Task goal:
Go through the lines below and copy any that hold the string "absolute".
________________________
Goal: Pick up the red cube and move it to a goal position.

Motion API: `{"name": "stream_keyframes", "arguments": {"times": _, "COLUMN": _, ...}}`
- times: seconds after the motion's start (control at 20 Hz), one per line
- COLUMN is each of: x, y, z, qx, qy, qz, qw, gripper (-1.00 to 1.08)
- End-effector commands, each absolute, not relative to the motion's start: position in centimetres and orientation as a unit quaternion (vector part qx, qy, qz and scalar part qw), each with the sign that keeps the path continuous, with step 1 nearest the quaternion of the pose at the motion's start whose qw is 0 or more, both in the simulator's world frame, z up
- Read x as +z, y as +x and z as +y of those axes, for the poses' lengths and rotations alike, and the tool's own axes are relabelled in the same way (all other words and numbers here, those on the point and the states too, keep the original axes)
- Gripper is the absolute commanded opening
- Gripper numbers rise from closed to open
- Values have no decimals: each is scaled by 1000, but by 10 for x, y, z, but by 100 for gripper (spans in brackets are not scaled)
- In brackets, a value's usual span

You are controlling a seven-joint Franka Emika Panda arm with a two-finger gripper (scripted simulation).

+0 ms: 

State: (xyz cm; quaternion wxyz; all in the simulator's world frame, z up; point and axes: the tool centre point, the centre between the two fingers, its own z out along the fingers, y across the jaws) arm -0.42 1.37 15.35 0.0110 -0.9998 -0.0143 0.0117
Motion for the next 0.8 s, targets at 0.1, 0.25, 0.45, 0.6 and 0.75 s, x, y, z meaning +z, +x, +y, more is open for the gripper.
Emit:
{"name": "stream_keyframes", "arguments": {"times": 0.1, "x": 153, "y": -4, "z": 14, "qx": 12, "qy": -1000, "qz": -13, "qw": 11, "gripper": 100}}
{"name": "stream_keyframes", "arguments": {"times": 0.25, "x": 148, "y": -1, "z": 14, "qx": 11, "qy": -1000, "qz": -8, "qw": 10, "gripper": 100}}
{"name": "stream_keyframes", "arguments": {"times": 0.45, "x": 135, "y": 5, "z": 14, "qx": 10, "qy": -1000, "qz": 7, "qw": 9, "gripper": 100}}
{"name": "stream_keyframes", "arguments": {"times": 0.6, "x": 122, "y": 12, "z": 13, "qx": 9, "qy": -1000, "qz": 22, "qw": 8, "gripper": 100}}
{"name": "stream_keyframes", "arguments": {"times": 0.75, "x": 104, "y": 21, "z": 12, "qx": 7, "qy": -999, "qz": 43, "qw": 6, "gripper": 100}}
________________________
Response:
- End-effector commands, each absolute, not relative to the motion's start: position in centimetres and orientation as a unit quaternion (vector part qx, qy, qz and scalar part qw), each with the sign that keeps the path continuous, with step 1 nearest the quaternion of the pose at the motion's start whose qw is 0 or more, both in the simulator's world frame, z up
- Gripper is the absolute commanded opening

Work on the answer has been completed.